- _Data segment_
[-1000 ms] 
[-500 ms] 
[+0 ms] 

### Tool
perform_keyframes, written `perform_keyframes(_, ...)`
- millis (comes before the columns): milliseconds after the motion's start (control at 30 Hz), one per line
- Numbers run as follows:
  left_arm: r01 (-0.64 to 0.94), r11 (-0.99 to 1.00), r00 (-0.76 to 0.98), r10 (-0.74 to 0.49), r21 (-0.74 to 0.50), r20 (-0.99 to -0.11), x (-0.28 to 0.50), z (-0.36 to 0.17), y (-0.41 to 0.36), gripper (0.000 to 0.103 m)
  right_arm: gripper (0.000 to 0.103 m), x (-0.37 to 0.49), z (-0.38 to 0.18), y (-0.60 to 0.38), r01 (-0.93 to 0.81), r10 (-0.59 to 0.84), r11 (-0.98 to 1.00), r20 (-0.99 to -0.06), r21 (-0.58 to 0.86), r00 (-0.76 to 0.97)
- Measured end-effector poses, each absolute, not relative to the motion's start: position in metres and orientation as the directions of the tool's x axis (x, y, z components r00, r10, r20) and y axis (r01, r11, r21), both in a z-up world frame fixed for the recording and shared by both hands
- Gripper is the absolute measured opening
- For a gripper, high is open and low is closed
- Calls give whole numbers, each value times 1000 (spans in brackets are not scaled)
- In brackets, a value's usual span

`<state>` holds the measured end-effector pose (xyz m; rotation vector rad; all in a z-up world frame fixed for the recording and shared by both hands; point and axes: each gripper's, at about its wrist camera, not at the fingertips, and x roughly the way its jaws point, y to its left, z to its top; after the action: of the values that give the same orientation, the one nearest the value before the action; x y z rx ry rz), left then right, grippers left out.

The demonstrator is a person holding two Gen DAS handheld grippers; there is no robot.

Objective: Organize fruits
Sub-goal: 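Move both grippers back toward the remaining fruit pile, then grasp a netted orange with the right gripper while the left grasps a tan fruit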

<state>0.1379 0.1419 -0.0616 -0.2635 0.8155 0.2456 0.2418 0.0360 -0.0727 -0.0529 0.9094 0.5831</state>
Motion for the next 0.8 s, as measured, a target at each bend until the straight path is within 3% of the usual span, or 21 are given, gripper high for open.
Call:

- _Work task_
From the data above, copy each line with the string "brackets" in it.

- _Finished task_
- Calls give whole numbers, each value times 1000 (spans in brackets are not scaled)
- In brackets, a value's usual span

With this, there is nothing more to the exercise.